The Bee Compass

Bees on frames in a beehive

Using a dance routine, the bees can tell each other the best place to find nectar, but once they’ve picked up their nectar and pollen, how do they find their way back to the hive? Honeybees have another trick – tiny compasses, in their tummies, that sense the Earth’s magnetic field. There are other creatures that find their way through the earth’s magnetic field and there are a few different types of magnetic materials. One is a type of iron oxide called magnetite, which is naturally magnetic, and we know that lots of creatures have tiny amounts of magnetite in their bodies, the sea turtle being one of them. There’s another type of iron oxide which is paramagnetic. Paramagnetic materials are themselves not magnetic, but they are pulled by magnetic fields. So a non-magnetic paper clip made of soft iron is actually paramagnetic, because it can be pulled by a magnet.

Honeybees have tiny paramagnetic particles in their bodies. These paramagnetic particles are contained in cells inside the bees’ stomachs. Depending on how they are lined up, these paramagnetic particles can swell or shrink as the external magnetic field changes. These particles are attached to the ”walls” of the cells that they are in.  As they change shape, so do the cell walls.

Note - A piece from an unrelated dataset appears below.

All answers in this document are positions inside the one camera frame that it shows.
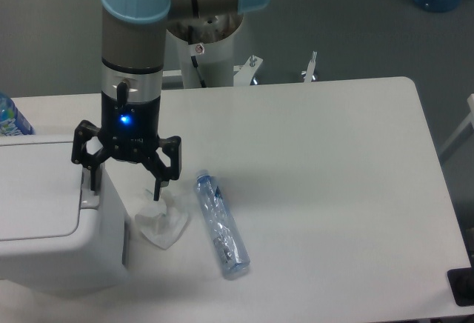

Nerves, attached to the outside of these cells, carry signals to the honeybee’s brain. These magnetic cells in the bees stomachs are like tiny compasses. Honeybees are told how to leave the nest and where to go by the buzzing wings and waggling dance of another honeybee. By using the paramagnetic particles of iron oxide, honey bees use this magnetic navigation to find their way back to the hive.